Technique: Mixed media on paper.
Size: 30х22,3.
Dobuzhinsky Mstislav Valerianovich (1875, Novgorod – 1957, New York).
He studied in St. Petersburg at the Drawing School of the Promotion of Arts Society (1884–1885), later in Munich under A. Aschbe (1899–1901) and in Nagybanya (Austria-Hungary) under Simon Hollosy; in 1901, he studied xylography and printmaking under Basil Matthee. From 1902 on, Dobuzhinsky was an active member of World of Art. He lived in St. Petersburg, 1918 to 1919 in Vitebsk, 1924 to 1926 and 1929 to 1938 in Kaunas, 1926 to 1929 in Paris, 1938 to 1939 in London, from 1939 on mostly in New York.
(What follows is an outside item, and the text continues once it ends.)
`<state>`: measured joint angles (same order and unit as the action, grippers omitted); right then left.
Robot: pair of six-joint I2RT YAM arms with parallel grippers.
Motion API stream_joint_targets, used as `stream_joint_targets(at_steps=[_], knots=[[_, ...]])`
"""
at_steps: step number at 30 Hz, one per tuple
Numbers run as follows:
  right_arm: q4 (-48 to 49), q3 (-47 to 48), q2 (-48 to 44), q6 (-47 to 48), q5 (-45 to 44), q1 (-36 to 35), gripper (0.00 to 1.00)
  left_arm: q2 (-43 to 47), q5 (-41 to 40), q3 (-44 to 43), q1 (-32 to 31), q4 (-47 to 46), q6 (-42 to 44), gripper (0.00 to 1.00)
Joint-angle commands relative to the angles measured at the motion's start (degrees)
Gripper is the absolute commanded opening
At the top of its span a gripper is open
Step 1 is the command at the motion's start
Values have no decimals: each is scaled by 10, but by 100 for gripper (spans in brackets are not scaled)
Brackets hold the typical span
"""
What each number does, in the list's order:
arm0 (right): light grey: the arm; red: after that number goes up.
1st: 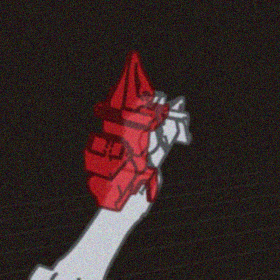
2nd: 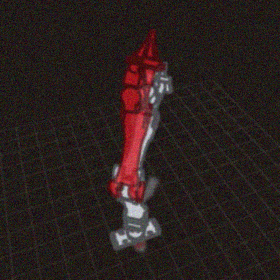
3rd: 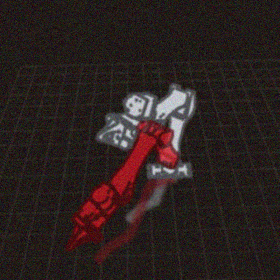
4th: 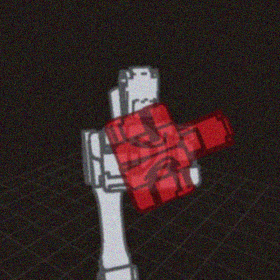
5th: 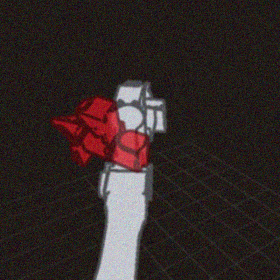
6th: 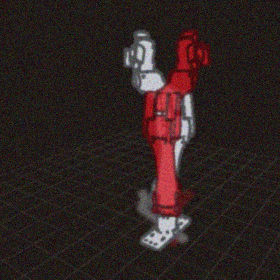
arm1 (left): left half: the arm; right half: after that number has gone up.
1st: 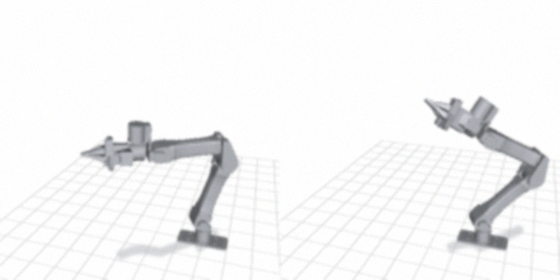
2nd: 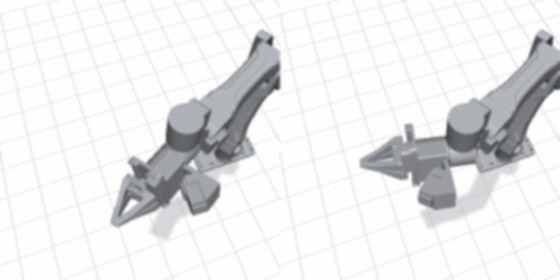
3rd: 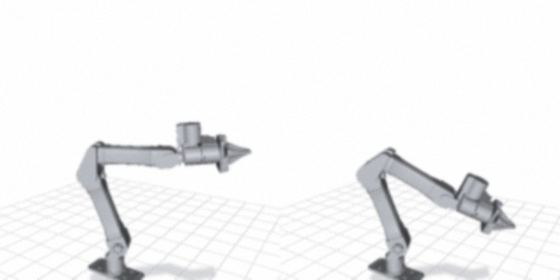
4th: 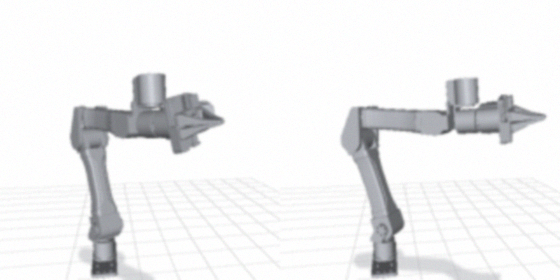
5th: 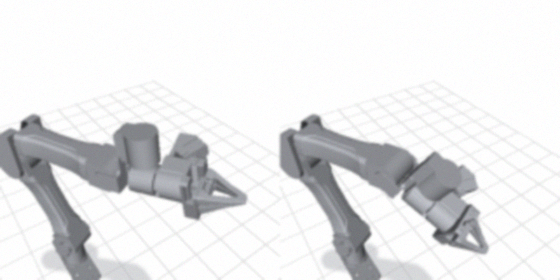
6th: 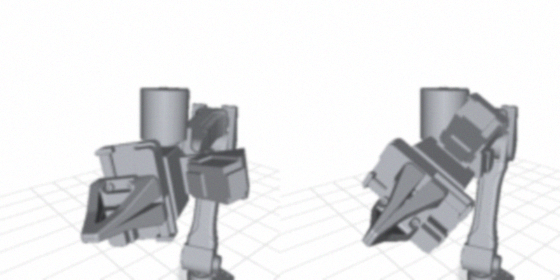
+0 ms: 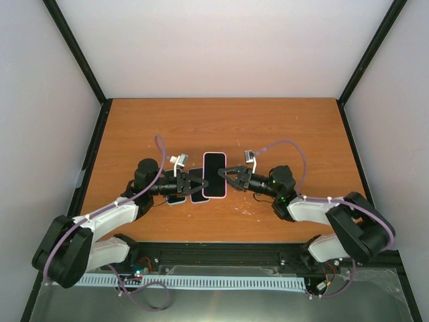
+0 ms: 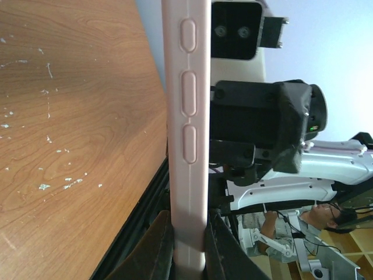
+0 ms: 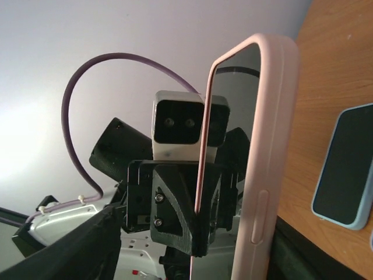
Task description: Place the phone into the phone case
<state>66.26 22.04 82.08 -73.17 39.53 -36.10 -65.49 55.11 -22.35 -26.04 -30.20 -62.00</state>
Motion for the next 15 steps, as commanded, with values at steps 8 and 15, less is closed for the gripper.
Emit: stream_joint_targets(at_steps=[8, 15], knots=[[-242, -15, -135, 120, 0, -24, 57, -42, -20, -42, -1, -93, -3, 0], [-260, -17, -159, 94, -5, -25, 36, -70, -33, -47, -1, -96, 1, 0]])
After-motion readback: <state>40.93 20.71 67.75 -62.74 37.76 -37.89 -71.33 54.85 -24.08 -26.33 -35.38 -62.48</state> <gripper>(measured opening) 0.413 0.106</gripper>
An adherent of art nouveau and Symbolism, he turned to historical subjects and painted portraits. In 1910s, he drew and cartooned for magazines such as Zolotoye runo, Mir iskusstva, Zhupel, Apollon, Satirikon, etc. Also, he worked in the field of book illustration, making pictures for Fyodor Dostoyevsky’s White Nights (1923) and Yury Olesha’s Three Fat Men (1925). An outstanding scene-designer, he worked for the Moscow Art Theater, Serge Diaguilev, the Leningrad Bolshoy Drama Theater, the Metropolitan Opera (New York), and many other theaters and film studios. His theatrical scenery and costumery represented an intermediate link between art nouveau and avant-garde. His memoirs were published in New York in 1976, in Moscow in 1987.